_Try it_.
The result should be an exact copy of the lines from the one with "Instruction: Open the" through the last line of the data below, both included.
--- Entries shown ---
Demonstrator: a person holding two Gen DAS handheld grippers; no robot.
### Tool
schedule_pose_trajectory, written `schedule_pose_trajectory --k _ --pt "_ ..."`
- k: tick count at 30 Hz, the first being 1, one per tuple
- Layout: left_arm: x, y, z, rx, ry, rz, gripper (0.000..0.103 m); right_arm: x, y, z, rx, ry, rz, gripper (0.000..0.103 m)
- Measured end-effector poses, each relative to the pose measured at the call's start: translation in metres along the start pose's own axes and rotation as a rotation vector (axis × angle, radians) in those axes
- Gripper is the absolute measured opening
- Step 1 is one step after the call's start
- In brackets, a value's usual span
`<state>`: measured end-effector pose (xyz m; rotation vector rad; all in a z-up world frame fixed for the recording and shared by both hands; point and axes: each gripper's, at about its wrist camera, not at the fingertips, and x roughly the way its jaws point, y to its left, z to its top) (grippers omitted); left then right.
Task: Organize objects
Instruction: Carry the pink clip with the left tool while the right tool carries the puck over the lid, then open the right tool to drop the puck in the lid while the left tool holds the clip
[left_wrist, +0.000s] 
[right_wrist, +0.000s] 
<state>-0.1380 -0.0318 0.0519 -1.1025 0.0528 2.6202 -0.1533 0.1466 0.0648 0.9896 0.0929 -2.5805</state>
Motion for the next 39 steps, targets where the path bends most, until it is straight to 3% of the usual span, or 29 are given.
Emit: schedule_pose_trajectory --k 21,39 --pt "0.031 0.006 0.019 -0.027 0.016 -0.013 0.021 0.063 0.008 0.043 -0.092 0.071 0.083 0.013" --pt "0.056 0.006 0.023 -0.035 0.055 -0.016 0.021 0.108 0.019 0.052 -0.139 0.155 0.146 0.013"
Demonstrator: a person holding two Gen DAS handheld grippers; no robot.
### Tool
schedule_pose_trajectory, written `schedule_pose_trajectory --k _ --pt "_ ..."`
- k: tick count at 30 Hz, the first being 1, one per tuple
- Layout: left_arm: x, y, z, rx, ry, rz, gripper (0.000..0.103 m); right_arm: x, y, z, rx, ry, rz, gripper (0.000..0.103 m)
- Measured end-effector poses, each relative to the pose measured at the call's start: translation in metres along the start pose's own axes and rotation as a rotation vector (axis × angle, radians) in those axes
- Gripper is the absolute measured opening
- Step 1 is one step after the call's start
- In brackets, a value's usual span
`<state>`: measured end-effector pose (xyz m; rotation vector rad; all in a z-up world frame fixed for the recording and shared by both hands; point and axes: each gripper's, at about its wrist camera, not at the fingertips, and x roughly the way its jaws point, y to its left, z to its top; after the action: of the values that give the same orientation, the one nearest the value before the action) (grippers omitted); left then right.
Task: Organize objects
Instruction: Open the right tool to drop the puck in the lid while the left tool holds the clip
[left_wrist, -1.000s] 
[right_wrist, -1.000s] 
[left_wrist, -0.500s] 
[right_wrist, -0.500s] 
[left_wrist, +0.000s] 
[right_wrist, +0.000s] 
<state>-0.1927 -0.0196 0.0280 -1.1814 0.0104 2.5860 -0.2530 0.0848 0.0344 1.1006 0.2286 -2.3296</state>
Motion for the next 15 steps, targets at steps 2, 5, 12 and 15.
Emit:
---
_Your response_.
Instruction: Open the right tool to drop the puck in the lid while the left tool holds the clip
[left_wrist, -1.000s] 
[right_wrist, -1.000s] 
[left_wrist, -0.500s] 
[right_wrist, -0.500s] 
[left_wrist, +0.000s] 
[right_wrist, +0.000s] 
<state>-0.1927 -0.0196 0.0280 -1.1814 0.0104 2.5860 -0.2530 0.0848 0.0344 1.1006 0.2286 -2.3296</state>
Motion for the next 15 steps, targets at steps 2, 5, 12 and 15.
Emit:

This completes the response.